While blue-collar contract workers in Silicon Valley have been fighting for equality for a few years, it seems that the labour consciousness of white-collar contractors and even full-time employees has just begun to catch on. The polarised activism of the post-Trump era has contributed to single-issue worker organisation in Silicon Valley at an unprecedented scale. At Google, an open letter denouncing the company’s plans to sell AI to the Pentagon for use in drone strikes accrued thousands of signatures and publicly pressured their executives to change course. In the midst of the 2018 zero-tolerance crisis along the Mexican-U.S. border, Salesforce employees spoke out publicly against the company’s deal with Customs and Border Protection, encouraging other organisations to refuse the donations of Salesforce’s charity arm until they cancelled their relationship with the agency. While these public displays of defiance have yet to win any major concessions, the message has been clear: organised workers can publicly pressure tech firms to cater for their demands.

So what is to be done? For full-time employees of technology companies, the first step is to remove the rose-coloured glasses and realise that these companies are fallible and capable of treating their workers unfairly. Secondly, full-time employees should support the efforts of their company’s contract workers as they unionise or bargain for better health care, paid sick leave or overtime pay. Seek out internal groups or mailing lists that support these efforts, or simply ask your colleagues who are contract workers if there are any efforts in flight that you can lend your support to. Thirdly, leverage the already-established power of employee resource groups to put pressure behind these efforts. Imagine the pressure of “Black@”, “Pride@”, “Women@” and other employee organisations coming together to make demands for a higher minimum wage for cafeteria workers or for their executives to dismantle contracts with ICE.

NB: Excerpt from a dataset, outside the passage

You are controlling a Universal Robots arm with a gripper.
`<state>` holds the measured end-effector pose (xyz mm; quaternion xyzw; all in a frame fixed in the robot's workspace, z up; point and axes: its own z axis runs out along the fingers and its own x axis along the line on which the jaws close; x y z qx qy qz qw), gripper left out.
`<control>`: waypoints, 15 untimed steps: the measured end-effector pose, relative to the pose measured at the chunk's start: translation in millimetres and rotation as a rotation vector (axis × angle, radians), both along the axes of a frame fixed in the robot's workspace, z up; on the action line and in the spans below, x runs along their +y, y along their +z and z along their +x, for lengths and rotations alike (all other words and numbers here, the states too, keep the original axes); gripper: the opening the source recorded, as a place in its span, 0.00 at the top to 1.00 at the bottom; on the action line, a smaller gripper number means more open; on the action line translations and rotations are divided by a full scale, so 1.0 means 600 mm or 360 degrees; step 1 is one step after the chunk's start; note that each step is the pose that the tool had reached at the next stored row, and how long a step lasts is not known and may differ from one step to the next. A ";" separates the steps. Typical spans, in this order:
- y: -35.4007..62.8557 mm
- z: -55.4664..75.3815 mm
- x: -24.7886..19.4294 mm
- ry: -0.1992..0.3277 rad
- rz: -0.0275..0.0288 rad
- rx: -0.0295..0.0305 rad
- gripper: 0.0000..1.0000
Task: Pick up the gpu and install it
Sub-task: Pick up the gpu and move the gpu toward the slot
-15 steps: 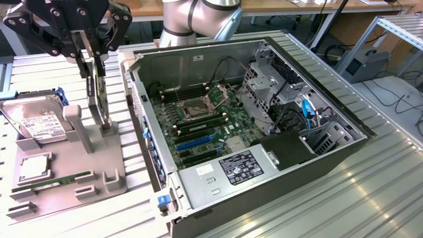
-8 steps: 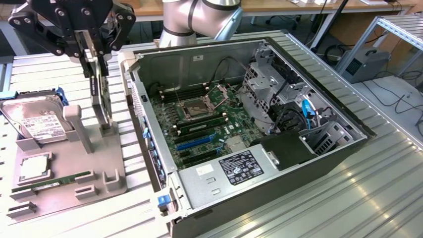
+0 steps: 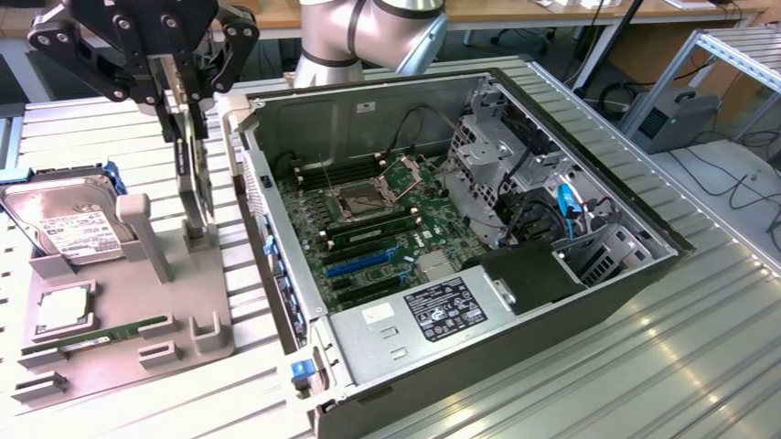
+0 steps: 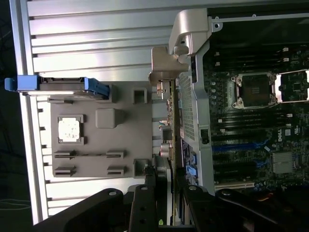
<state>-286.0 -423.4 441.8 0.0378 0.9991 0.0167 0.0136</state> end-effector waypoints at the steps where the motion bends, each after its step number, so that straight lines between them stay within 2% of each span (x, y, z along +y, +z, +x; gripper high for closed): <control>1: 0.000 0.001 0.0000 0.0000 -0.00001 0.00000 0.73; 15: 0.000 0.013 0.0000 0.0000 -0.00016 0.00000 0.73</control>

Employee resource groups already hold a lot of power within tech companies and in many cases, they are already well-organised and self-administered. If you are a leader or future leader in one of these groups, it will be important to impart the DNA of intersectionality in your organisation. It is important to draw the linkage between the struggles of women, African-Americans or LGBTQ employees with the struggles faced by contract workers. When united, all groups can achieve more than they could by themselves. Amazon or Google can always replace an engineer, but it becomes more difficult to replace hundreds or thousands who are bargaining or striking together towards a specific outcome. And, in some distant future where these same employees may own the means of production that have made this industry one of the world’s most powerful, nascent unions and employee resource groups can be the bedrock of an intersectional coalition of workers that can finally achieve those distant missions to “not be evil” and to “make the world a better place.”